> **Aim of the exercise**:
Line by line, print the records exactly as they are, dropping the pictures.

> **Source material**:
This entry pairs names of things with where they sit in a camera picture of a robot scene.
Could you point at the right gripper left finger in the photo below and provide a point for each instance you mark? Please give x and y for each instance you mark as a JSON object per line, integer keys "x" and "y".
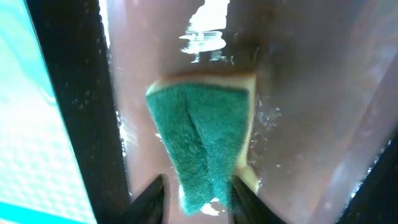
{"x": 151, "y": 206}

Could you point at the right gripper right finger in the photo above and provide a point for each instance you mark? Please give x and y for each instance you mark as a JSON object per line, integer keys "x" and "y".
{"x": 248, "y": 208}

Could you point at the green and yellow sponge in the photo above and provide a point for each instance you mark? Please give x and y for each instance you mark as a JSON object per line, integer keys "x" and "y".
{"x": 205, "y": 122}

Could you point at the black water tray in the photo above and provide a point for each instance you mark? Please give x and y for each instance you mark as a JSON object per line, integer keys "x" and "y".
{"x": 324, "y": 141}

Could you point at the teal plastic tray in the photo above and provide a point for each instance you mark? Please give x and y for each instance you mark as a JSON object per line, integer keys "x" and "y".
{"x": 40, "y": 177}

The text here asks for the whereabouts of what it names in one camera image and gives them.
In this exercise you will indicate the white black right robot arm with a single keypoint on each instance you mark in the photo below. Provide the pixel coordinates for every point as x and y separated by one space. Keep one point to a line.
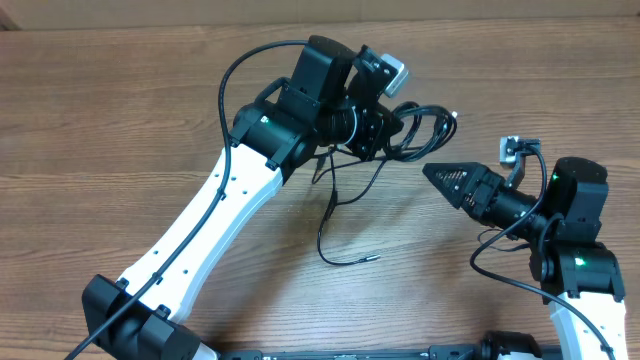
576 276

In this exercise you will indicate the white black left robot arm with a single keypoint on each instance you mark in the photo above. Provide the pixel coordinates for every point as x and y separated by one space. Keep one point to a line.
331 98

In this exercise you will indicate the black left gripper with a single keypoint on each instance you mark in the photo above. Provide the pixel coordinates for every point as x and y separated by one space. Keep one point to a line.
377 123

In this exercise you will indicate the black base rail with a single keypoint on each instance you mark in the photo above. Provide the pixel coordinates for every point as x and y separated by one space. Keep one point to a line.
495 345

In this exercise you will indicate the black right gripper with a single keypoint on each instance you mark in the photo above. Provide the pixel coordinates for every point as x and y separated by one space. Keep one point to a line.
471 176

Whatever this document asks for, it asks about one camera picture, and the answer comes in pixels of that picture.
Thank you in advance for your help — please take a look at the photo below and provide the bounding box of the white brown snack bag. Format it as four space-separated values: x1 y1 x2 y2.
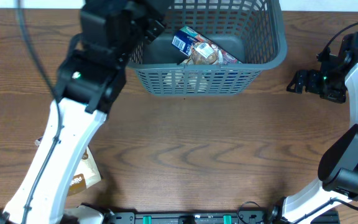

> **Solution**:
This entry pairs names of things with where they sit in a camera picture of a robot scene.
Could you point at the right gripper left finger in the photo below and provide a point for each instance you mark? Please give x and y for each instance you mark as a JSON object per line, integer keys "x" and "y".
{"x": 151, "y": 206}

Could you point at the right gripper right finger in the photo above and provide a point for each instance you mark? Please give x and y for each instance you mark as a JSON object per line, integer keys "x" and "y".
{"x": 248, "y": 208}

Could you point at the green and yellow sponge in the photo above and provide a point for each instance you mark? Please give x and y for each instance you mark as a JSON object per line, integer keys "x" and "y".
{"x": 205, "y": 122}

Could you point at the black water tray in the photo above and provide a point for each instance you mark? Please give x and y for each instance you mark as a JSON object per line, integer keys "x" and "y".
{"x": 324, "y": 141}

Could you point at the teal plastic tray in the photo above and provide a point for each instance you mark? Please give x and y for each instance you mark as a JSON object per line, integer keys "x" and "y".
{"x": 40, "y": 177}

The text here asks for the whereabouts of what it names in one camera image and gives them.
In this exercise you will indicate the white black right robot arm with a single keypoint on each instance you mark in the photo below. Provide the pixel coordinates for every point as x and y separated by one space. Keep one point to a line.
576 276

In this exercise you will indicate the white black left robot arm with a single keypoint on each instance you mark in the photo above. Provide the pixel coordinates for every point as x and y separated by one space. Keep one point to a line.
331 98

In this exercise you will indicate the black left gripper with a single keypoint on each instance you mark in the photo above. Provide the pixel coordinates for every point as x and y separated by one space. Keep one point to a line.
377 123

In this exercise you will indicate the black base rail with a single keypoint on each instance you mark in the photo above. Provide the pixel coordinates for every point as x and y separated by one space. Keep one point to a line.
495 345

In this exercise you will indicate the black right gripper with a single keypoint on each instance you mark in the photo above. Provide the pixel coordinates for every point as x and y separated by one space. Keep one point to a line.
471 176

Whatever this document asks for, it asks about one camera picture, and the answer comes in pixels of that picture.
Thank you in advance for your help — please take a look at the photo below and provide the bounding box of the white brown snack bag. Format it as four space-separated values: x1 y1 x2 y2.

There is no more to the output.